Data segment —
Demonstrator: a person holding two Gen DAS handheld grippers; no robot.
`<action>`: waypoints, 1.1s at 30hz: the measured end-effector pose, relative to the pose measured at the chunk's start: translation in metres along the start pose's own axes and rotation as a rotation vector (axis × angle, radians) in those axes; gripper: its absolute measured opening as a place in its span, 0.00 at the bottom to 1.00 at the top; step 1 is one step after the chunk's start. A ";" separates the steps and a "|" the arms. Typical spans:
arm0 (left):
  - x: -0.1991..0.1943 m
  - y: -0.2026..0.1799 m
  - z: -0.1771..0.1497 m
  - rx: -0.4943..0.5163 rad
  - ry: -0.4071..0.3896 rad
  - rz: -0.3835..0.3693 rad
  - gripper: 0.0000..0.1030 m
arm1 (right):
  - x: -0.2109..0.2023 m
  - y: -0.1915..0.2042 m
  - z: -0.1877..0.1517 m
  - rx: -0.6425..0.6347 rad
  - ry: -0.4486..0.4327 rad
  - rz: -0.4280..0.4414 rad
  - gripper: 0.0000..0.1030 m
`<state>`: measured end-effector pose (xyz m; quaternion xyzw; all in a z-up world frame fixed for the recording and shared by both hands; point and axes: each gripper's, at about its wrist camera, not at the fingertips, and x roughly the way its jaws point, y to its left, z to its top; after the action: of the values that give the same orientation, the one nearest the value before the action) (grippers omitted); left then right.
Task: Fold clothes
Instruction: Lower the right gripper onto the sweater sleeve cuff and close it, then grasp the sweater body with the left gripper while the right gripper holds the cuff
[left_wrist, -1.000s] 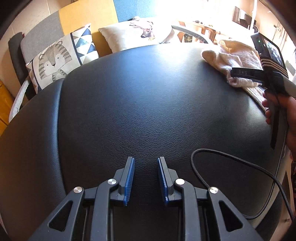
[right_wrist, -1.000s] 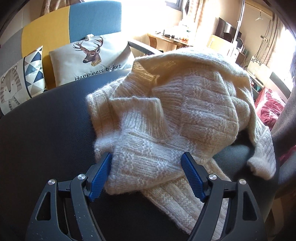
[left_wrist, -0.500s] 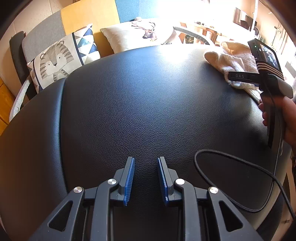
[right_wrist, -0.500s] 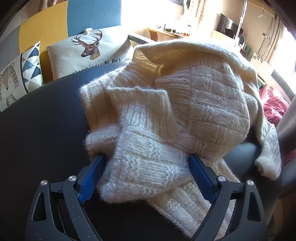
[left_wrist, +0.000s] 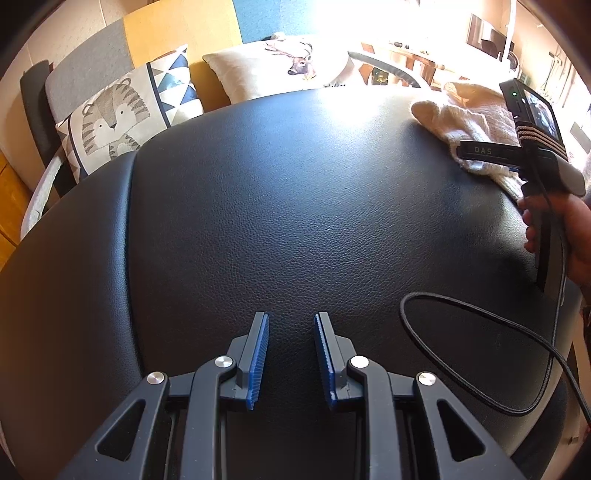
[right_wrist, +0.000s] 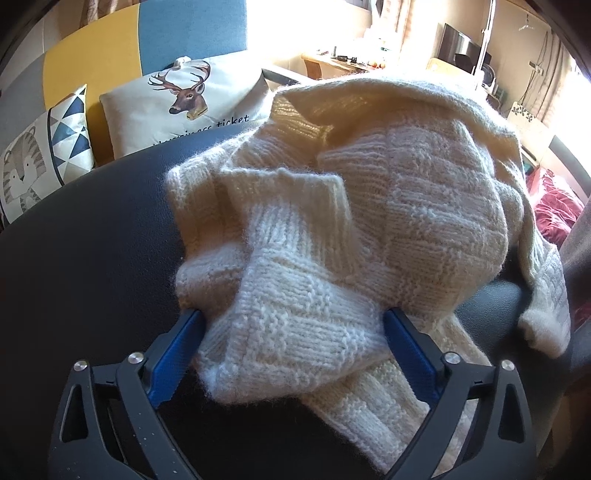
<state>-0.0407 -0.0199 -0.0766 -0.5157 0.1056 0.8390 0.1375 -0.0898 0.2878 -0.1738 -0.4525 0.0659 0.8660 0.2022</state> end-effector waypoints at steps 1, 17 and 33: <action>0.000 0.001 0.000 -0.002 0.001 0.000 0.25 | -0.002 -0.001 -0.001 0.006 -0.008 -0.001 0.72; -0.011 0.015 -0.003 -0.047 0.002 0.010 0.25 | -0.055 -0.038 0.006 0.132 -0.010 0.144 0.24; -0.033 0.037 0.006 0.010 -0.104 0.133 0.25 | -0.137 0.054 -0.061 0.219 -0.021 0.548 0.24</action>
<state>-0.0440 -0.0573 -0.0436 -0.4627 0.1367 0.8714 0.0893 0.0040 0.1803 -0.1024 -0.3846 0.2766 0.8806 0.0089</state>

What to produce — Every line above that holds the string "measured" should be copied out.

Result of the exercise —
`<action>`: waypoints, 1.1s at 30hz: the measured end-effector pose, relative to the pose measured at the chunk's start: translation in metres along the start pose's own axes and rotation as a rotation vector (axis × angle, radians) in those axes; gripper: its absolute measured opening as a place in its span, 0.00 at the bottom to 1.00 at the top; step 1 is one step after the chunk's start. A ";" separates the steps and a "|" the arms. Typical spans:
`<state>`: measured end-effector pose (xyz m; quaternion xyzw; all in a z-up world frame fixed for the recording and shared by both hands; point and axes: each gripper's, at about its wrist camera, not at the fingertips, and x roughly the way its jaws point, y to its left, z to its top; after the action: of the values that give the same orientation, the one nearest the value before the action) (grippers omitted); left then right.

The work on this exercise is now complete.